業務用スーパーの除菌アルコール78を現金決済で購入 - 高田馬場B級グルメ

QRコード決済で全ての買い物をできればスマートなのだが、現実には現金決済しか受付してもらえない店舗もまだ残っている。 その一つが業務スーパーだ。業務スーパーは店舗ごとに対応が異なっており、店舗によってはQRコードや交通系ICカードなどで決済できるらしい。しかし、業務スーパー新宿大久保店は現金決済だけだった。

業務スーパーで除菌アルコール78を購入したかったのだ。新型コロナウイルスの影響だ。2020年2月11日には新型コロナウイルスによる肺炎の正式名称がWHOによってCOVID-19と名付けられた。今後も感染の脅威は続くはずで、遅ればせながら、その対策の一環として、除菌アルコール78を購入することにした。

非常食のパスタはローリングストック(循環備蓄)がおすすめだと繰り返し言及してきた。地震等でライフラインが停止したときの自宅避難を想定して、非常食の備蓄をしてきた。パスタを非常食として備蓄する場合、パスタに合わせてローリングストックするパスタソースの選択が難しいが、それなりに結論は出ている。

以上に加えて、そうめんもローリングストックの対象にすれば万全だ。

ところが、マスクやアルコール製剤は全く備蓄していなかった。マスクもアルコール製剤も日常的に消費していないため、ローリングストックの対象として考えていなかったのだ。ウェットティッシュの買い置きをする程度で、除菌・消毒といった衛生面の備蓄はお茶を濁していたのだ。そこに今回の新型コロナウイルスの発生だ。除菌・消毒面での備品不足から相当な時間を費やすはめになった。今回の体験を生かして、今後は備蓄品のリストに追加していくことを検討したい。しかし、ともあれ将来の課題は課題として、直面の問題をまずは解決していかなければならない。

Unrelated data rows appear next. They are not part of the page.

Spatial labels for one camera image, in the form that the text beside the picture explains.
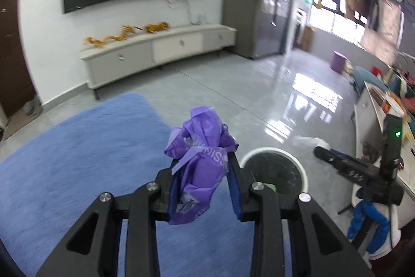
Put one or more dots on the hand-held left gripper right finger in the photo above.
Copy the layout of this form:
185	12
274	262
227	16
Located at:
234	189

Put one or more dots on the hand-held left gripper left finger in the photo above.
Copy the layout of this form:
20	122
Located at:
163	199

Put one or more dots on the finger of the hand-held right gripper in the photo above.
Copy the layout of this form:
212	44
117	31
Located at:
340	157
348	172

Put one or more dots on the purple plastic wrapper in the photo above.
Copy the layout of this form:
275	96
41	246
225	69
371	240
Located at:
201	173

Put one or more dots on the green plastic wrapper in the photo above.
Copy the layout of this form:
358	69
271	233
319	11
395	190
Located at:
272	188

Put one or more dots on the white round bin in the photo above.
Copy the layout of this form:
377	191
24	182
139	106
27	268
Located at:
275	168

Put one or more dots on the person's right hand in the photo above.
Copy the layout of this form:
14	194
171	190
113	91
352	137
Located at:
366	221

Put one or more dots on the white side table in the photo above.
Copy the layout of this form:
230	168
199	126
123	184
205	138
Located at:
368	111

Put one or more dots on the orange box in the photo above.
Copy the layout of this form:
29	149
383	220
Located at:
392	105

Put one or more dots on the teal chair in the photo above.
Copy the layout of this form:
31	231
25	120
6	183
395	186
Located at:
364	79

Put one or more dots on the blue fluffy mat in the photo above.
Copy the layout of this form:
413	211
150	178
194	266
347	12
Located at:
81	160

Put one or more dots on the purple stool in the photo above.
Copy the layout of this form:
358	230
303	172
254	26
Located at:
338	62

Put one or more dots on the cardboard box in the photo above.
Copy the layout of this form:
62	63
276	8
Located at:
308	38

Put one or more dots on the patterned hanging blanket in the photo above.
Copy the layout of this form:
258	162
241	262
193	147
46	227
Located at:
384	33

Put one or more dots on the window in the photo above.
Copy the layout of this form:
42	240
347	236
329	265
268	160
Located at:
327	17

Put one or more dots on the white television cabinet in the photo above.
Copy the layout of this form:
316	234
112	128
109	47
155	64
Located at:
146	53

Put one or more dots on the dark hanging garment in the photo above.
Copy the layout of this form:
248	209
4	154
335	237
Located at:
373	9

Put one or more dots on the grey slippers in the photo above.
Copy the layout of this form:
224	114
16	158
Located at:
32	107

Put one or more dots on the brown doormat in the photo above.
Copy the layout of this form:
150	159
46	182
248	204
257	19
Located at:
18	126

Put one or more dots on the dark brown door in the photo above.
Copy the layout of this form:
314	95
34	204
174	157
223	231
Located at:
13	62

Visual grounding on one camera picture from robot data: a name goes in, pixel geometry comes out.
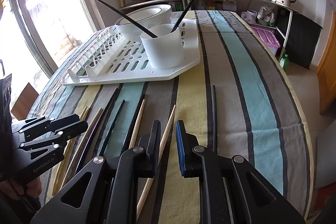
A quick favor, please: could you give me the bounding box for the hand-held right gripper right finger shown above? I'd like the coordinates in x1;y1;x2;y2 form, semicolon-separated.
175;120;306;224

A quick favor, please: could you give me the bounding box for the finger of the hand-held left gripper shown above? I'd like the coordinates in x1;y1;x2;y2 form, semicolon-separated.
20;121;89;159
12;113;80;137

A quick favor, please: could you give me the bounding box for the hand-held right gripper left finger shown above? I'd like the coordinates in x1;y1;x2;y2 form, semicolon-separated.
30;120;161;224

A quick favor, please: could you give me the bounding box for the wooden chopstick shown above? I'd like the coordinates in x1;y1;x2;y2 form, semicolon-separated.
136;105;177;218
62;108;103;189
52;106;89;196
129;99;146;149

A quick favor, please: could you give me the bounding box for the white utensil cup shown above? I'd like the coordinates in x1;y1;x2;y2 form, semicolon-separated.
140;24;185;69

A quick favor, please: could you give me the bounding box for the white bowl with black rim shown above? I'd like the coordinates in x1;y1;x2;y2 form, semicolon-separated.
115;17;158;41
126;4;173;30

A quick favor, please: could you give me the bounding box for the person's left hand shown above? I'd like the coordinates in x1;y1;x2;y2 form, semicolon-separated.
0;175;43;201

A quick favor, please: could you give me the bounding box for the brown wooden board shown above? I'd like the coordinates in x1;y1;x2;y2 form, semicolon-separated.
11;82;40;120

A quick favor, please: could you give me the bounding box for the white plastic dish rack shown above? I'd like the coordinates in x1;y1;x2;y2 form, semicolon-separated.
62;18;201;86

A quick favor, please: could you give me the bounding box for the glass sliding door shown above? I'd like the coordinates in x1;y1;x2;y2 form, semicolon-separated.
0;0;105;98

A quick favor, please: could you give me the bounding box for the green plastic bottle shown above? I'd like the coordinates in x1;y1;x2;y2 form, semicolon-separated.
279;54;289;72

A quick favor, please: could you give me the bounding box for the pink lidded storage box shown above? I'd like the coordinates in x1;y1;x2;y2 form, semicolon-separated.
249;25;281;56

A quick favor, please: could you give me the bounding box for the grey flat panel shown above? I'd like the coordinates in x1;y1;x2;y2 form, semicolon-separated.
314;132;336;191

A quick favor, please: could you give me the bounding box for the clear plastic bag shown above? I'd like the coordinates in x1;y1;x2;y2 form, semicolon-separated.
241;10;259;25

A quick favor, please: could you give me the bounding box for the green bowl with bag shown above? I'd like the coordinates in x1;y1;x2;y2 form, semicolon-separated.
257;5;278;28

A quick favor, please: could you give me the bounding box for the black cabinet panel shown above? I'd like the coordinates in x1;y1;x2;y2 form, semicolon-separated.
277;7;323;69

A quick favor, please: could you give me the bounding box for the wooden door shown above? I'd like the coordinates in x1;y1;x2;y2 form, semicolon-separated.
316;11;336;116

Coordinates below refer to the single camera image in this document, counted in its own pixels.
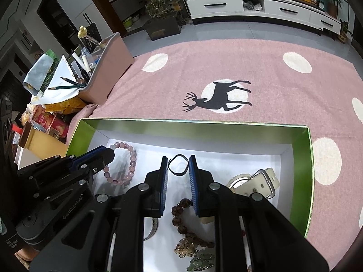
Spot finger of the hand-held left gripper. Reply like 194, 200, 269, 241
66, 145, 115, 176

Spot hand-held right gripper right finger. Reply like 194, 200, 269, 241
189, 155, 331, 272

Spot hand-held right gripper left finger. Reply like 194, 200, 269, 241
30, 155, 169, 272

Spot black ring bangle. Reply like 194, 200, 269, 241
168, 154, 190, 177

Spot pink bead bracelet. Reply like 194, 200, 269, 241
103, 142, 137, 186

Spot silver rhinestone bracelet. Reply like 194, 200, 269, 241
143, 218, 159, 241

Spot brown bead bracelet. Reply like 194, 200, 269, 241
171, 199, 216, 248

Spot green cardboard box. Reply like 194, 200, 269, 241
66, 118, 314, 238

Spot gold brooch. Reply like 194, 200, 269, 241
174, 238, 196, 258

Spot white box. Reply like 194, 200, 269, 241
14, 146, 37, 170

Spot yellow jar with brown lid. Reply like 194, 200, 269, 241
18, 122, 69, 159

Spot red snack package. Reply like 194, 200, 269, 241
30, 110, 70, 139

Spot yellow snack bag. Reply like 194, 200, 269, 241
45, 96, 87, 112

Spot white wrist watch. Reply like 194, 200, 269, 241
228, 168, 280, 200

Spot green brooch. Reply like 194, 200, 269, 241
186, 251, 216, 272

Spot dark pencil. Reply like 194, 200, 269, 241
48, 83, 86, 90
60, 76, 83, 86

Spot pink storage bin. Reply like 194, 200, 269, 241
76, 32, 135, 105

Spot white paper sheets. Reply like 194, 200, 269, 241
42, 54, 81, 98

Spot grey folded towel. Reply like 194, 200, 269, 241
23, 53, 54, 96

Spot green bowl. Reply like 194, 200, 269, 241
123, 16, 141, 29

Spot pink dotted blanket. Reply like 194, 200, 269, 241
91, 39, 363, 250

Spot planter with green plants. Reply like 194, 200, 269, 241
142, 0, 185, 41

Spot white television cabinet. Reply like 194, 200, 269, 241
183, 0, 342, 36

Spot small potted plant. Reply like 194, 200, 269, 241
339, 20, 353, 43

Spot tall potted plant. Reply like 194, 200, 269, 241
323, 0, 342, 19

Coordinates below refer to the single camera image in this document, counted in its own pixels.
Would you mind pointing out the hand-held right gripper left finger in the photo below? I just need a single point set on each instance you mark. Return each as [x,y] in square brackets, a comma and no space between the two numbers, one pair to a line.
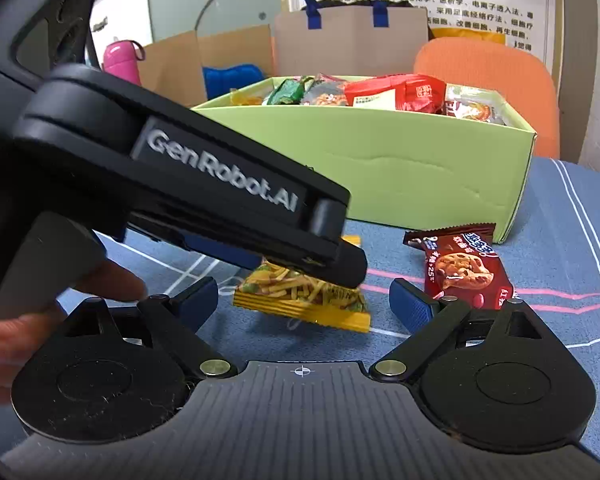
[200,302]

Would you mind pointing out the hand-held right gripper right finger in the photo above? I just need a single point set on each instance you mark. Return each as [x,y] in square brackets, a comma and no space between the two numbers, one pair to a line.
[410,307]

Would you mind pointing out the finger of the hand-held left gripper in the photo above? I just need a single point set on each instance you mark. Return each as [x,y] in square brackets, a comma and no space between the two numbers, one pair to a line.
[220,251]
[351,266]

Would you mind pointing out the yellow fries snack packet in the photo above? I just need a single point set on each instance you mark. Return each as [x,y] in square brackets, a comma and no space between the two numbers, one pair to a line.
[300,300]

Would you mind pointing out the dark red cookie packet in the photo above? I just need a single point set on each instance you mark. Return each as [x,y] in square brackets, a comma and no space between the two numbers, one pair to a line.
[460,265]

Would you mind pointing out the light green cardboard box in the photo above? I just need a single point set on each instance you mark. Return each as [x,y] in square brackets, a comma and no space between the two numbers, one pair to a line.
[405,175]

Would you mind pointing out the yellow and white snack packet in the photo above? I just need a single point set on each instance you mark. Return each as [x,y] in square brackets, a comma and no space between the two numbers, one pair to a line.
[250,97]

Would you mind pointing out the green snack packet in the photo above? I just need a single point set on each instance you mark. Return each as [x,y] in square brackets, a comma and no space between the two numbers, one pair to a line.
[287,92]

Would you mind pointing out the silver grey snack packet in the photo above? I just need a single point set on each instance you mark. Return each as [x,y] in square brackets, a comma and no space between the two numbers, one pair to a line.
[327,92]

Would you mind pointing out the person's left hand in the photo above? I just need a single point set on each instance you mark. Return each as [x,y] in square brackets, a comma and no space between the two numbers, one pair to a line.
[10,355]

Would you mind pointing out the pink bottle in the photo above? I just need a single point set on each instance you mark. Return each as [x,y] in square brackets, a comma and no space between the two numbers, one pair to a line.
[122,62]

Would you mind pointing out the brown cardboard box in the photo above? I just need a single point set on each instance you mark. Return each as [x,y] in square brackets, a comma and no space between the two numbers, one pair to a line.
[180,70]

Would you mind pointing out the blue cushion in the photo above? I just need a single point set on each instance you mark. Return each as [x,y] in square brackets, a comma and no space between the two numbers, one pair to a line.
[230,80]

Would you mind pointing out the blue striped tablecloth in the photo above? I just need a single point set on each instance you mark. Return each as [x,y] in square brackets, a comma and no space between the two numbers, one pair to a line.
[555,240]

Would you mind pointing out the white and red snack packet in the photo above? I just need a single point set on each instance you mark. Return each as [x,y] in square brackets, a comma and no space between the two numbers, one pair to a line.
[475,107]

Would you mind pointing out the orange chair back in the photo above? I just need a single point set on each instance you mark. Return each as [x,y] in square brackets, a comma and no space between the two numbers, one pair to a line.
[485,70]

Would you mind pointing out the yellow bag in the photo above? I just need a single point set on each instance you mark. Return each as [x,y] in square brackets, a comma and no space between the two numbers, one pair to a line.
[470,35]

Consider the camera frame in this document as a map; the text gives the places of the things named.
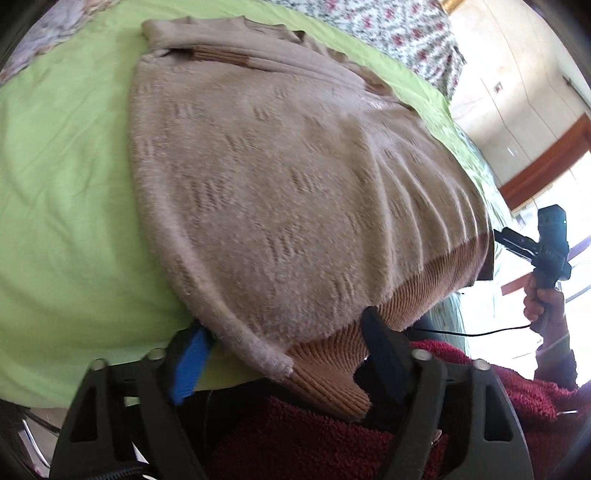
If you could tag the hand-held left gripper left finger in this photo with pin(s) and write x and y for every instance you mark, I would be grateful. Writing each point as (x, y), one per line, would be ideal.
(188, 367)

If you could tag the white wall socket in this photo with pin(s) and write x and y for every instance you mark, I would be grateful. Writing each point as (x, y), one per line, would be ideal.
(497, 86)

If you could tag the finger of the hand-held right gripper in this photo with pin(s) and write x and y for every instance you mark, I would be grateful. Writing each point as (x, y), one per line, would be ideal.
(519, 244)

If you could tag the brown wooden door frame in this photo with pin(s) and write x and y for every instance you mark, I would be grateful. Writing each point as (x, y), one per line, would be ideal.
(549, 157)

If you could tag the beige knit sweater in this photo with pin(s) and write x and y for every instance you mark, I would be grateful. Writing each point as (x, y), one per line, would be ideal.
(286, 184)

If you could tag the person's red fleece garment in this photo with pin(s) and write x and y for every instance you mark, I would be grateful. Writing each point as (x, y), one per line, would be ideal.
(295, 443)

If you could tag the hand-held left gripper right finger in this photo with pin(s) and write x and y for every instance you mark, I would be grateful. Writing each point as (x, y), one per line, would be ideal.
(385, 355)

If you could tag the green bed sheet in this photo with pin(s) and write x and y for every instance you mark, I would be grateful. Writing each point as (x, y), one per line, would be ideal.
(64, 194)

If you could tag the person's right hand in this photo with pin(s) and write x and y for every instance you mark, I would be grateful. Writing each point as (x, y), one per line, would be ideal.
(551, 309)

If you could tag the floral printed blanket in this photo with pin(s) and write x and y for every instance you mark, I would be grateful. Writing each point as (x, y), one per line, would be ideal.
(397, 32)

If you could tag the person's right forearm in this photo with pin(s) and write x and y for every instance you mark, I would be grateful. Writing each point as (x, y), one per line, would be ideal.
(558, 362)

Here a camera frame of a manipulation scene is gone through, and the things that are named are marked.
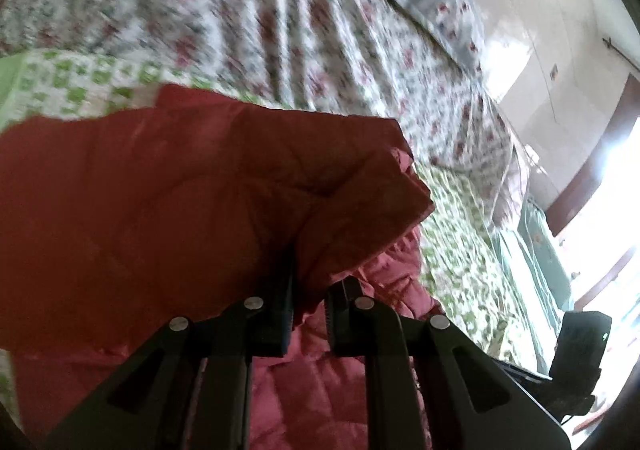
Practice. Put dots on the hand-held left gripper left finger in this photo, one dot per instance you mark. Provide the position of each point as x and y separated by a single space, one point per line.
283 302

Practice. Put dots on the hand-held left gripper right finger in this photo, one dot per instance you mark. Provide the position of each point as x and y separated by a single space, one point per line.
336 317

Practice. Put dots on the red quilted garment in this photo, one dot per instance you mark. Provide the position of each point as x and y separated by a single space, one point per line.
150 205

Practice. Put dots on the green checked print bedsheet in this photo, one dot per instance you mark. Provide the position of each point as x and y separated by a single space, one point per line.
465 240

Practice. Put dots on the floral print quilt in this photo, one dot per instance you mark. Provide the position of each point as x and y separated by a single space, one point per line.
300 29

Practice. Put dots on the brown wooden door frame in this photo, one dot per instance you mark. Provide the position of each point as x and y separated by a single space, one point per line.
590 169

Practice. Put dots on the dark wall rod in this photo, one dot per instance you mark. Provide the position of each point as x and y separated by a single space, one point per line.
620 49

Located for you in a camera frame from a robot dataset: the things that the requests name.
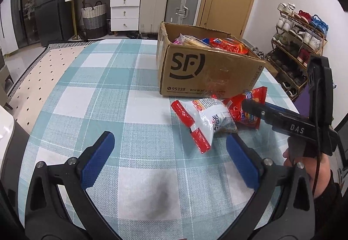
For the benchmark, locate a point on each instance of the large red snack packet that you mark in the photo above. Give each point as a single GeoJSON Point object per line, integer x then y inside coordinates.
{"type": "Point", "coordinates": [239, 112]}

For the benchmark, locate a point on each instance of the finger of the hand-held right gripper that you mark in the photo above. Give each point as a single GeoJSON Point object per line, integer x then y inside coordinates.
{"type": "Point", "coordinates": [258, 112]}
{"type": "Point", "coordinates": [282, 110]}

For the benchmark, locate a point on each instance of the small red snack packet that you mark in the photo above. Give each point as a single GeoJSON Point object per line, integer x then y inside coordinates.
{"type": "Point", "coordinates": [207, 39]}

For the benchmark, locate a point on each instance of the orange snack packet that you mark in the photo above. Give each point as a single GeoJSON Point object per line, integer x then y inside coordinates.
{"type": "Point", "coordinates": [233, 46]}

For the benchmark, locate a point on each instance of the clear cracker packet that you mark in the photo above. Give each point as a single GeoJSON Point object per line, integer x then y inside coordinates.
{"type": "Point", "coordinates": [194, 41]}

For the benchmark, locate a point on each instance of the white drawer desk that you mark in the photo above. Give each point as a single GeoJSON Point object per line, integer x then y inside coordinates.
{"type": "Point", "coordinates": [125, 11]}

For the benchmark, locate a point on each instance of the brown cardboard box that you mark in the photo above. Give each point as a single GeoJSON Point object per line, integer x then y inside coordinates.
{"type": "Point", "coordinates": [204, 71]}

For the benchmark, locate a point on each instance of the beige suitcase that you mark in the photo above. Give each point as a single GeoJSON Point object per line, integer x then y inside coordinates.
{"type": "Point", "coordinates": [153, 6]}

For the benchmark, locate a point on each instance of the person's right hand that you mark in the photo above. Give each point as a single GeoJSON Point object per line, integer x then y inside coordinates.
{"type": "Point", "coordinates": [322, 174]}

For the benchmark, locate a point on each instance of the grey beige chair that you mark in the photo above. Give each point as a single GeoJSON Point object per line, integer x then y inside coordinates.
{"type": "Point", "coordinates": [4, 77]}

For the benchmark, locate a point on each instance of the pink purple snack packet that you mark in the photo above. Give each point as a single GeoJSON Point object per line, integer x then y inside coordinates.
{"type": "Point", "coordinates": [178, 40]}

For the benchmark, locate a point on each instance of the tall glass-door cabinet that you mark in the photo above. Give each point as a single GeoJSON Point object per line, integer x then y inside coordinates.
{"type": "Point", "coordinates": [24, 11]}

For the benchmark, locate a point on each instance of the group of assorted shoes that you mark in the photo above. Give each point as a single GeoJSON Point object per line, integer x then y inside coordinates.
{"type": "Point", "coordinates": [304, 39]}

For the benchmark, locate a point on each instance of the grey woven laundry basket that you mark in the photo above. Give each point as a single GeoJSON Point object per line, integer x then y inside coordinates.
{"type": "Point", "coordinates": [93, 22]}

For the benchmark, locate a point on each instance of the pair of black floor shoes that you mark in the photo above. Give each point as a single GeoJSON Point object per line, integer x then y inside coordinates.
{"type": "Point", "coordinates": [257, 52]}

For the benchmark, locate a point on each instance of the silver suitcase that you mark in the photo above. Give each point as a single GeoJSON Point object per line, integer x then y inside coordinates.
{"type": "Point", "coordinates": [182, 3]}

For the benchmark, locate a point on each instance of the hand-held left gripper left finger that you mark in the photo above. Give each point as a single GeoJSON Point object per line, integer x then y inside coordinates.
{"type": "Point", "coordinates": [96, 161]}

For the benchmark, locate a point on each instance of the checkered teal tablecloth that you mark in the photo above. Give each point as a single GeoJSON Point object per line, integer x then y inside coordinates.
{"type": "Point", "coordinates": [108, 93]}

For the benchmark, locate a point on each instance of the cream dotted rug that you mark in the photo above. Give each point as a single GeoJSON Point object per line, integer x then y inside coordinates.
{"type": "Point", "coordinates": [40, 79]}

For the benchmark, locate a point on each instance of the wooden shoe rack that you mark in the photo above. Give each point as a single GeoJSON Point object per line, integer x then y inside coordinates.
{"type": "Point", "coordinates": [273, 47]}

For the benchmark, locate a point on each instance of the person's right forearm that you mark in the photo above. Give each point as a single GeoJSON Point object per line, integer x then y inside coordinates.
{"type": "Point", "coordinates": [331, 202]}

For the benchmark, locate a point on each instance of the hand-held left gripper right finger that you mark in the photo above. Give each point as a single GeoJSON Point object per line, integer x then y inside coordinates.
{"type": "Point", "coordinates": [242, 164]}

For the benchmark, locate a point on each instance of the small cardboard box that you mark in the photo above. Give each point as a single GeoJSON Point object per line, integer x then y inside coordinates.
{"type": "Point", "coordinates": [272, 69]}

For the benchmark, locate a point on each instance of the white red-ended snack packet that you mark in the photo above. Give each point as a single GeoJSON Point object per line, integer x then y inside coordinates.
{"type": "Point", "coordinates": [212, 117]}

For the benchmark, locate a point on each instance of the white marble side table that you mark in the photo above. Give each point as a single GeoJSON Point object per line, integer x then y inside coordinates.
{"type": "Point", "coordinates": [5, 126]}

ノロウイルスはアルコール製剤では対策にならなかったが、新型コロナウイルスに対してはアルコール製剤が有効だと考えられている。当初は手指消毒向けのアルコール消毒液をドラッグストアやスーパーで探していたのだが、既にドラッグストアやスーパーで消毒液は販売されていなかった。仕方がないので、アルコール消毒液の代替品を探すことにする。

調べてみたところ、食器や食品の除菌向けのアルコール製剤に辿り着いた。業務スーパーで見かけたことがある。手指消毒向けの商品ではなかったため、購入は見送った。除菌アルコール78という商品だった。他のアルコール製剤と比較して、1円当たりの量が多く、頻繁に使用しても財布が傷まないようだ。使用目的は違うものの、今後、仮に新型コロナウイルスの感染範囲が急速に拡大したら、そんな些細なことは気にならなくなるかもしれない。

当然、気がかりではある。製造会社のウェブサイトでも次のように注意喚起されていた。

本品は食品やまな板等の除菌・保存目的の商品ですので手や肌への除菌目的で作られておりません。その為、「手や肌に使用可能、除菌効果あります」と断言する事はできません。また、本品には保湿剤は配合しておりませんので、手荒れなどの原因になる場合があります。本品はあくまで消毒ではなく除菌名目でご使用ください。

言い回しが絶妙だ。手や肌に使用可能で除菌効果があると断言できない、らしい。断言はできないのかもしれないが、除菌効果はほぼ間違いなくあるに違いない。ただし保湿剤が配合されていないため、手荒れなどの原因になる場合があるようだ。手指の消毒目的のアルコール消毒液は、既にドラッグストアやスーパーで販売されていなかったが、これらの商品にはきっと保湿剤が配合されているのだろう。手荒れのリスクは引き受けるほかない。仕方がない。

以上のような経緯から、業務スーパーで除菌アルコール78を購入するに至ったのだが、業務スーパー新宿大久保店は見事に現金決済だけだった。久しぶりの現金決済だったのだが、確か税込493円で財布の小銭が495円だった。財布から小銭が消えて、清々しい気分になったのであった。

余談だが、業務スーパー新宿大久保店では一人1本しか購入できなかったので、続けて業務用スーパーSHIODAYA新宿店まで足を運んで、もう1本別の除菌アルコール製剤を購入した。そこでも現金決済だったのだが、店員はいるのに、機械に現金を投入して、お釣りを受け取る方式だった。この現金決済専用マシーンは初めて見た。何というか、壮大に大掛かりで無用な機械のように思えて、面白い。良い体験だった。